# Re-freeze meat?



## -DEADLY SUSHI- (Aug 20, 2005)

Ok... I have ground beef. I put it in the refrig and freezing it. It thawed out. BUT then I froze it again. Is it ruined?


----------



## Chief Longwind Of The North (Aug 20, 2005)

I have refrozen meat many times.  With ground beef, if it has been properly refridgerated, there should be no problem.  Beside, the critters that grow in the meat will be killed when the meat is cooked.  Of course this means grey, all the way through.  Ground beef, whether it's used in chili, soup, hamburgers, meatloaf, or however you're going to cook it must be brought to a temperature of 165 minimum, and with absolutely no pink showing.

This is because the micro-organizms that cause sickness is mixed throughout the meat by the grinding process.  Unground meat contaminants are found only on the outer surface, and are destroyed when that surface is heated.  And I don't know about you, but that surface is in contact with at least 325 heat no matter how I cook it, more so on the grill, or in a frying pan.  So that means the surface is exposed to high heat, killing the little nasties.  The middle can remain pink, or even red in steaks, and pink in pork.  My poultry needs to be white throughout, unless we're talking smoke ring.

Seeeeeya; Goodweed of the North


----------



## lindatooo (Aug 20, 2005)

I agree - one problem with re-freezing is the food drying out.  You should be fine.


----------



## Andy M. (Aug 20, 2005)

Texture can be an issue.  The freezing and thawing causes cell walls to break down and release fluids and possibly become mushy.


----------



## Claire (Aug 21, 2005)

I agree that if you kept it cold enough you're probably OK.  I happen to have a cast-iron stomach, so when in doubt, I eat a few bites of something before I feed it to my nearest and dearest.  I really wouldn't even attempt this with poultry, which is way too easily contaminated.  And .. there is always this option.  Take the beef and cook it, then freeze it.  When I've weathered storms (electricity outage, freezer thawed), I always took any ground beef I had, crumbled it, cooked it (usually with onions, garlic, cumin and peppers), then tossed back into the freezer for making chili.  You're definitely safe then.


----------



## purrfectlydevine (Aug 21, 2005)

I've refrozen ground beef (refrigerator thawed) that was not completely thawed.  If it was completely thawed, I would cook it and then refreeze it.


----------



## Jikoni (Nov 1, 2005)

I have never refrozen meat mainly because many years ago I refroze chicken breasts and learnt the tough way. Runny tummy for 12 hours! Once it's out of the freezer, and thawed out, I cook it and then freeze again.


----------



## Constance (Nov 1, 2005)

With meat, the rule is that if it still has ice crystals in it, you can re-freeze it. If not, cook it and freeze. It's always handy to have some cooked ground beef on hand. 

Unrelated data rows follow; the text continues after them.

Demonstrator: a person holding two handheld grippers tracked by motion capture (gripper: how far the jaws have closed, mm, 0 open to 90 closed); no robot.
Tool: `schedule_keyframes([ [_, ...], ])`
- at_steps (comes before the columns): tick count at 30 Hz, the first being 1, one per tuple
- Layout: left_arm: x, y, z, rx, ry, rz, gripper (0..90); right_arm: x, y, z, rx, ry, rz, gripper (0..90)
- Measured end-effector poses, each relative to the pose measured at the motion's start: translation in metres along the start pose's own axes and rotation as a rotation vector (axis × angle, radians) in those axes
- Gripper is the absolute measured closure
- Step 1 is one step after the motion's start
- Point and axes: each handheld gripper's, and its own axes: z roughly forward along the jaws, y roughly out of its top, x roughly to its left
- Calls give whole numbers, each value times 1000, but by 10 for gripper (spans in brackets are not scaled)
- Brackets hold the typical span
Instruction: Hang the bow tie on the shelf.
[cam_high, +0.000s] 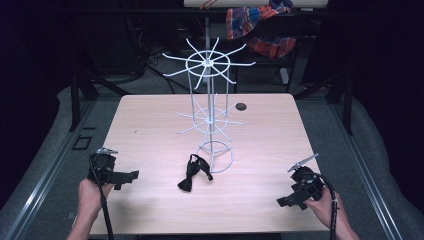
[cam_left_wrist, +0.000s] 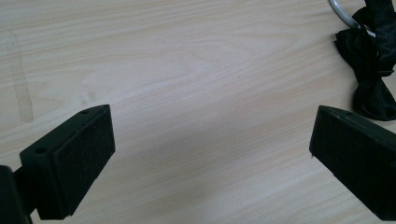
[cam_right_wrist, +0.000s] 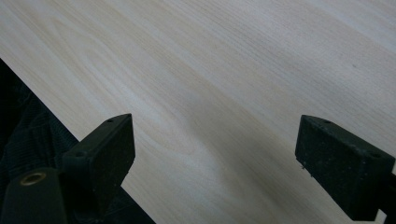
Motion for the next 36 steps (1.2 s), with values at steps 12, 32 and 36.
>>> schedule_keyframes([
  [12, 1, -2, -3, -12, -20, -17, 1, 1, 2, 2, 7, 2, -4, 122],
  [32, -38, 11, 3, -64, -93, 29, 0, 0, 3, 5, 10, 3, 6, 131],
  [36, -49, 16, 8, -83, -80, 28, 0, 2, 4, 4, 10, -9, -2, 131],
])
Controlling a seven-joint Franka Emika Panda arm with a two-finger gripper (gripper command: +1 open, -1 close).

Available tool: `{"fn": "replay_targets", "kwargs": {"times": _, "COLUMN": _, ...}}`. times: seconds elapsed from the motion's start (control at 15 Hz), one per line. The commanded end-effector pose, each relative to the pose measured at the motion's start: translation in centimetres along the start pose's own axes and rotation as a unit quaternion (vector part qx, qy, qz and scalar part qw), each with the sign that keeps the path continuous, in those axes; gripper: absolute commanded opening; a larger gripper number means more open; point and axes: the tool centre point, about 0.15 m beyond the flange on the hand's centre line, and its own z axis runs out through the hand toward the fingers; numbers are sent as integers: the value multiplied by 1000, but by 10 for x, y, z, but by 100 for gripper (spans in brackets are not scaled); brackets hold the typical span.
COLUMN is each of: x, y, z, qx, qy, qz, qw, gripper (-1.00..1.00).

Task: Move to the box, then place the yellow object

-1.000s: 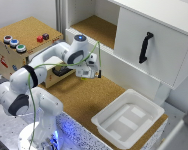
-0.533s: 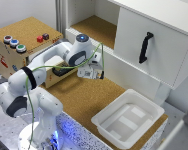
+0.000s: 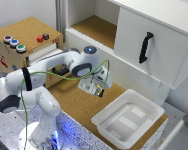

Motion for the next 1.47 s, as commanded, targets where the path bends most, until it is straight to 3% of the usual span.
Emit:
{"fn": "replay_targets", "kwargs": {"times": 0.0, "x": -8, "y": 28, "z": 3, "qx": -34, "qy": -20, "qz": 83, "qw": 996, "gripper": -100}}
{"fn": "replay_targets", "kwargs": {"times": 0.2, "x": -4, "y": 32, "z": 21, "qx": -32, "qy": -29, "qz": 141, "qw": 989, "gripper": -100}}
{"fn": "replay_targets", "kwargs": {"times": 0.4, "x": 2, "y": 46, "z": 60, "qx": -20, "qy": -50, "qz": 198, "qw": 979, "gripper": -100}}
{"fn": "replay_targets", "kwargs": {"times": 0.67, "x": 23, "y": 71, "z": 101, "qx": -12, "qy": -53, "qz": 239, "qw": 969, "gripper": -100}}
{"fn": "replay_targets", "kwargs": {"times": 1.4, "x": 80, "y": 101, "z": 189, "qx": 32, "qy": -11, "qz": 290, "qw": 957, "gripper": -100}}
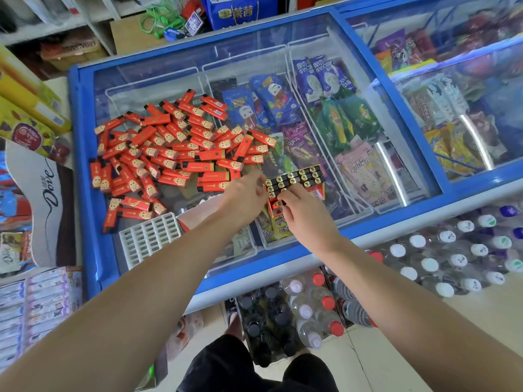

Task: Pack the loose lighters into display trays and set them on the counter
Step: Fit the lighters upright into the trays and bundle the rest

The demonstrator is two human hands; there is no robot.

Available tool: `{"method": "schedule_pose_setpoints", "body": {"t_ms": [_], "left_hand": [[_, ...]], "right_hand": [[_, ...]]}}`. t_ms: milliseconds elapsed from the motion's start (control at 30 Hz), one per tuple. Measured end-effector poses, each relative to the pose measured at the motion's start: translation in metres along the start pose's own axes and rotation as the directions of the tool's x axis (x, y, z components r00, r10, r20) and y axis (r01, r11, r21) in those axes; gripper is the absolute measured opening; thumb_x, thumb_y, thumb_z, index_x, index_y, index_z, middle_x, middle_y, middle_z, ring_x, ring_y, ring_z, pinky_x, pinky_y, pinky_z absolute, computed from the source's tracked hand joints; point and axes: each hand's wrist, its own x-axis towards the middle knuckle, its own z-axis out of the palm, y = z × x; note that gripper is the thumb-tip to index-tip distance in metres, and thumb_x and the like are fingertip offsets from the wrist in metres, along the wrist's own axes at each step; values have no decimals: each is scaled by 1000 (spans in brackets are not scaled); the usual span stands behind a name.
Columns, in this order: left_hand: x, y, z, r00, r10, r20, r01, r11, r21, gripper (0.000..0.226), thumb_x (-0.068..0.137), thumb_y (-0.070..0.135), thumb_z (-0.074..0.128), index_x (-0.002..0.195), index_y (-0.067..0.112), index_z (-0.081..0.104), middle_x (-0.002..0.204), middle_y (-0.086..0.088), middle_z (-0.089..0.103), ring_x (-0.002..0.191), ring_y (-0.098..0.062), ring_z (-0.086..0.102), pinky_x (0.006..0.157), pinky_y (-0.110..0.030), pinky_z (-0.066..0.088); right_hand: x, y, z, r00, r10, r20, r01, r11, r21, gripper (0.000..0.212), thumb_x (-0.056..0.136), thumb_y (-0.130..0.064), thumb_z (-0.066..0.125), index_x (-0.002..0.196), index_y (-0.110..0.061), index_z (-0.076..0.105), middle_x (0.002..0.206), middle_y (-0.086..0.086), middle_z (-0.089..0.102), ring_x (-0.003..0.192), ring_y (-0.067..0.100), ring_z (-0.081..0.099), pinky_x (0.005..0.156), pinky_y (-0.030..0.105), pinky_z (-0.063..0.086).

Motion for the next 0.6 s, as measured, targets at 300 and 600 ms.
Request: {"method": "schedule_pose_setpoints", "body": {"t_ms": [300, 600], "left_hand": [[5, -2, 7, 1000, 14, -17, -14, 1000, 7, 20, 96, 10, 59, 114, 18, 58, 82, 1, 74, 81, -17, 71, 64, -26, 51], [3, -5, 0, 1000, 21, 0, -21, 1000, -10, 20, 101, 21, 57, 120, 19, 62, 85, 2, 74, 79, -16, 70, 55, -19, 43]], "right_hand": [[1, -4, -7, 998, -45, -39, 40, 992, -120, 15, 85, -3, 73, 98, -10, 68, 87, 6, 59, 62, 22, 59, 44, 23, 36], [3, -6, -2, 992, -109, -70, 97, 983, -157, 10, 84, -6, 74, 93, -10, 69, 84, 4, 59, 67, 20, 58, 52, 24, 38]]}}
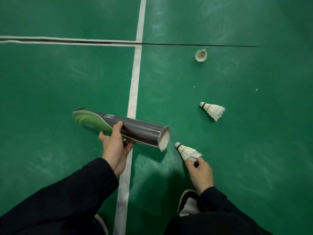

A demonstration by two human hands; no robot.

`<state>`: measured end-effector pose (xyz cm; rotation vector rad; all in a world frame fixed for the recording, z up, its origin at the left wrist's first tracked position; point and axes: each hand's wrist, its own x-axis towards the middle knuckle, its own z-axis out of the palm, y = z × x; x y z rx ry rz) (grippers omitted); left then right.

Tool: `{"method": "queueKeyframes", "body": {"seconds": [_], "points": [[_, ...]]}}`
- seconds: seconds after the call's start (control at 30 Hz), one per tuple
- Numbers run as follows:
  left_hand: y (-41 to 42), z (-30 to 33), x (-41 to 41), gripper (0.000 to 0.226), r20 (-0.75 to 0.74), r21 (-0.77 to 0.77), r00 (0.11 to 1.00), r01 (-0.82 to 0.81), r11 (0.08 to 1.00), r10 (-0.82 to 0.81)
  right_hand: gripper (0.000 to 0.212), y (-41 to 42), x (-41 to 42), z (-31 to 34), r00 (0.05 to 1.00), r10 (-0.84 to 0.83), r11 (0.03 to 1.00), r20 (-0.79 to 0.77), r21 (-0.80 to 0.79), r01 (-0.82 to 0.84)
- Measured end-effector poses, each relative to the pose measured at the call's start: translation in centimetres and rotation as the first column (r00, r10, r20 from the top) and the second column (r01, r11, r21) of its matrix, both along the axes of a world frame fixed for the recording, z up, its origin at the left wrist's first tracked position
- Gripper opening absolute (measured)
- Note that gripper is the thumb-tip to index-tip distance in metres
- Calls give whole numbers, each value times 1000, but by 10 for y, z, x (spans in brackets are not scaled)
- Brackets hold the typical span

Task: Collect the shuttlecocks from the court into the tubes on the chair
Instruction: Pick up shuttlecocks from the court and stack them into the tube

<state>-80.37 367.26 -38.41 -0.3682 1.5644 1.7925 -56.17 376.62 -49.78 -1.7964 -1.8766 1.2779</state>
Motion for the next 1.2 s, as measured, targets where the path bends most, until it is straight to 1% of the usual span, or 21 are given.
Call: {"method": "queueKeyframes", "body": {"seconds": [0.03, 0.1, 0.2, 0.27, 0.33, 0.4, 0.47, 0.53, 0.6, 0.67, 0.77, 1.0, 1.2], "points": [[-3, 0, 2, 74, -3, -14, 1000, -8, 1000, 8, 23, 1, 0, 1, 999, -11, 1000, -34, 3, 12], [-7, -2, 5, 74, 2, -30, 999, -43, 999, 43, 20, 2, 0, 5, 990, -50, 999, -131, -8, 50], [-9, -7, 4, 73, 12, -54, 996, -83, 995, 84, 17, 1, -3, 20, 948, -87, 996, -305, -42, 78], [-11, -9, 2, 77, -1, -79, 996, -86, 993, 86, 18, -2, -6, 35, 919, -27, 1000, -394, 4, 31], [-14, -11, -1, 83, -29, -105, 996, -85, 991, 83, 30, -9, -12, 53, 898, 94, 988, -429, 150, -32], [-17, -11, -2, 87, -52, -128, 996, -84, 988, 78, 34, -15, -23, 69, 892, 215, 950, -399, 299, -95], [-18, -11, -1, 88, -54, -137, 996, -73, 988, 66, 30, -20, -35, 73, 901, 303, 904, -312, 394, -168], [-18, -10, 0, 87, -42, -126, 998, -55, 990, 50, 24, -22, -46, 74, 904, 357, 869, -234, 439, -230], [-18, -11, 0, 87, -34, -113, 999, -37, 993, 33, 16, -25, -54, 74, 889, 409, 842, -209, 461, -279], [-19, -11, -1, 88, -25, -107, 999, -28, 994, 25, 14, -30, -58, 75, 867, 453, 823, -210, 473, -315], [-20, -9, -2, 89, -15, -97, 999, -31, 995, 29, 20, -34, -63, 78, 856, 473, 813, -208, 478, -333], [-22, -10, 0, 92, 0, -71, 999, -52, 996, 52, 31, -36, -68, 85, 850, 467, 845, -243, 406, -348], [-22, -11, 0, 91, -2, -71, 999, -54, 996, 54, 36, -35, -68, 86, 835, 491, 841, -248, 385, -380]]}}
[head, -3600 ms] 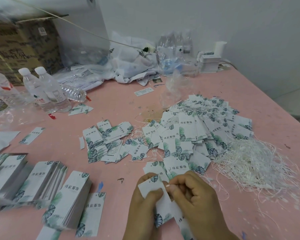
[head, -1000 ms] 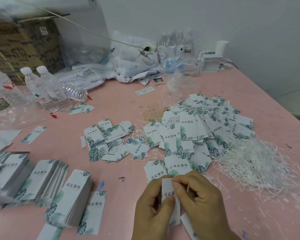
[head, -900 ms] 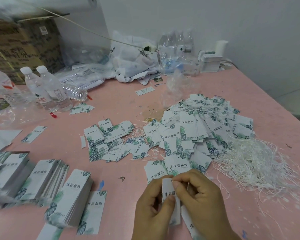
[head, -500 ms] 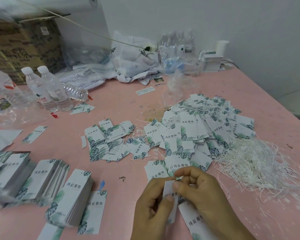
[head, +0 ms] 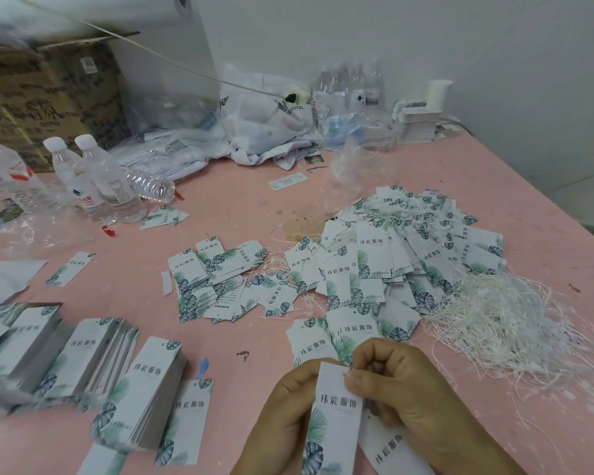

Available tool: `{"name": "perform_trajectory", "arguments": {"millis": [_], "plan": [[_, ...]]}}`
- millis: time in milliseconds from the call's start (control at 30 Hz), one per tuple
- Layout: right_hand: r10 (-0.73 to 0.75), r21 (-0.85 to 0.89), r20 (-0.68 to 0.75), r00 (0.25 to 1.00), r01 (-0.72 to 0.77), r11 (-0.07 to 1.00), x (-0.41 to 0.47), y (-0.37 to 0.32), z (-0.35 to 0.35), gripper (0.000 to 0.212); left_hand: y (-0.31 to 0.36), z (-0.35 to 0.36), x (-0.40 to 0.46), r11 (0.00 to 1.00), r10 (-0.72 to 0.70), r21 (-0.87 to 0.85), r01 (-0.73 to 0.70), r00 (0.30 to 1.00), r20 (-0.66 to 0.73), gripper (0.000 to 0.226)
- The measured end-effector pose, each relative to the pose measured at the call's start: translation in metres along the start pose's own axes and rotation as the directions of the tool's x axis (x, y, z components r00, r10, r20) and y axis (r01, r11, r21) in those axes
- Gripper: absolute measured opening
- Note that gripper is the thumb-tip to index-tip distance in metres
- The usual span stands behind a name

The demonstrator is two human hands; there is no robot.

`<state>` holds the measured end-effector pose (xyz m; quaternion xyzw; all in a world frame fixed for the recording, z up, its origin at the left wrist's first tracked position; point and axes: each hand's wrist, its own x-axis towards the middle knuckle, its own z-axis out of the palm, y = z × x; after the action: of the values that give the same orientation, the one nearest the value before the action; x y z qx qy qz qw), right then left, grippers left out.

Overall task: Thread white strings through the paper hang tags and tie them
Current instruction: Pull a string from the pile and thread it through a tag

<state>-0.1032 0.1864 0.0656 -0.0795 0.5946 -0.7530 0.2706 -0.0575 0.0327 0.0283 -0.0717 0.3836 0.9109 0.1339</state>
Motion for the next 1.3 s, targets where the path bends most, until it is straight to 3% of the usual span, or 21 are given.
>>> {"name": "perform_trajectory", "arguments": {"millis": [200, 300, 467, 567, 667, 733, 833, 1000, 1100, 1200, 1300], "plan": [[-0.013, -0.037, 0.012, 1.0, 0.014, 0.999, 0.0, 0.004, 0.003, 0.023, 0.006, 0.011, -0.001, 0.99, 0.043, 0.141, -0.024, 0.991, -0.13, 0.01], [-0.015, -0.055, 0.002, 1.0, 0.015, 0.998, 0.0, 0.004, 0.004, 0.021, 0.008, 0.013, 0.0, 0.982, 0.069, 0.183, -0.042, 0.987, -0.147, 0.01], [-0.04, -0.111, -0.072, 0.997, 0.032, 0.993, -0.005, -0.008, -0.009, 0.017, 0.007, 0.015, -0.002, 0.98, 0.118, -0.142, -0.137, 0.984, -0.131, 0.019], [-0.128, -0.274, -0.1, 0.987, 0.096, 0.957, -0.007, -0.014, -0.016, 0.015, 0.008, 0.013, 0.001, 0.961, 0.154, -0.199, -0.19, 0.971, -0.182, 0.012], [-0.123, -0.317, -0.132, 0.984, 0.076, 0.945, -0.006, -0.013, -0.016, 0.013, 0.006, 0.013, 0.004, 0.955, 0.165, -0.207, -0.213, 0.96, -0.228, 0.008], [-0.089, -0.243, -0.132, 0.987, 0.055, 0.969, -0.006, -0.012, -0.015, 0.01, 0.003, 0.012, 0.004, 0.95, 0.201, -0.187, -0.249, 0.949, -0.242, 0.007], [-0.031, 0.076, -0.13, 0.991, 0.041, 0.996, -0.005, -0.014, -0.015, 0.012, 0.001, 0.01, 0.005, 0.939, 0.283, -0.116, -0.323, 0.92, -0.272, 0.009], [-0.005, 0.437, -0.171, 0.985, 0.081, 0.896, -0.003, -0.017, -0.016, 0.024, 0.01, 0.007, 0.004, 0.906, 0.339, -0.137, -0.4, 0.88, -0.332, 0.012], [-0.034, 0.536, -0.154, 0.988, 0.112, 0.837, -0.003, -0.02, -0.013, 0.043, 0.014, 0.007, 0.0, 0.914, 0.272, -0.219, -0.342, 0.916, -0.295, 0.008], [-0.038, 0.561, -0.18, 0.983, 0.134, 0.817, -0.002, -0.018, -0.007, 0.015, 0.012, 0.007, -0.004, 0.942, 0.19, -0.241, -0.232, 0.964, -0.186, 0.006], [-0.048, 0.573, -0.206, 0.977, 0.16, 0.804, 0.0, -0.013, -0.001, 0.022, 0.002, 0.01, -0.003, 0.971, 0.203, -0.106, -0.214, 0.973, -0.107, 0.017]]}}
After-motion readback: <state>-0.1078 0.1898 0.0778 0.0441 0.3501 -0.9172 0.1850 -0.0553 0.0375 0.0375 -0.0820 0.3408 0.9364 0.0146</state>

Since you have already refrozen it, I would take it out and start cooking it in the microwave or skillet while still frozen. It's the thawing out process that would concern me. 

My daughter got food poisoning from a chopped steak at a Bonanza Steakhouse here when she was 14. She was so sick for a solid week that it was pathetic. If you have ever thought you might have food poisoning, you haven't had it. When you have it, you know for sure!


----------



## auntdot (Nov 13, 2005)

Had a very nasty 'food poisoning' episode once, from a Chinese restaurant.

Don't know if it was the baby eels or the clams.

But yes, you can refreeze meat.

It just loses some of the flavor.

Would only use it for, as others have stated,  chili or other such dishes.

But now only make my own ground beef, when I need it.

It is far superior to the stuff you get in the grocery.


----------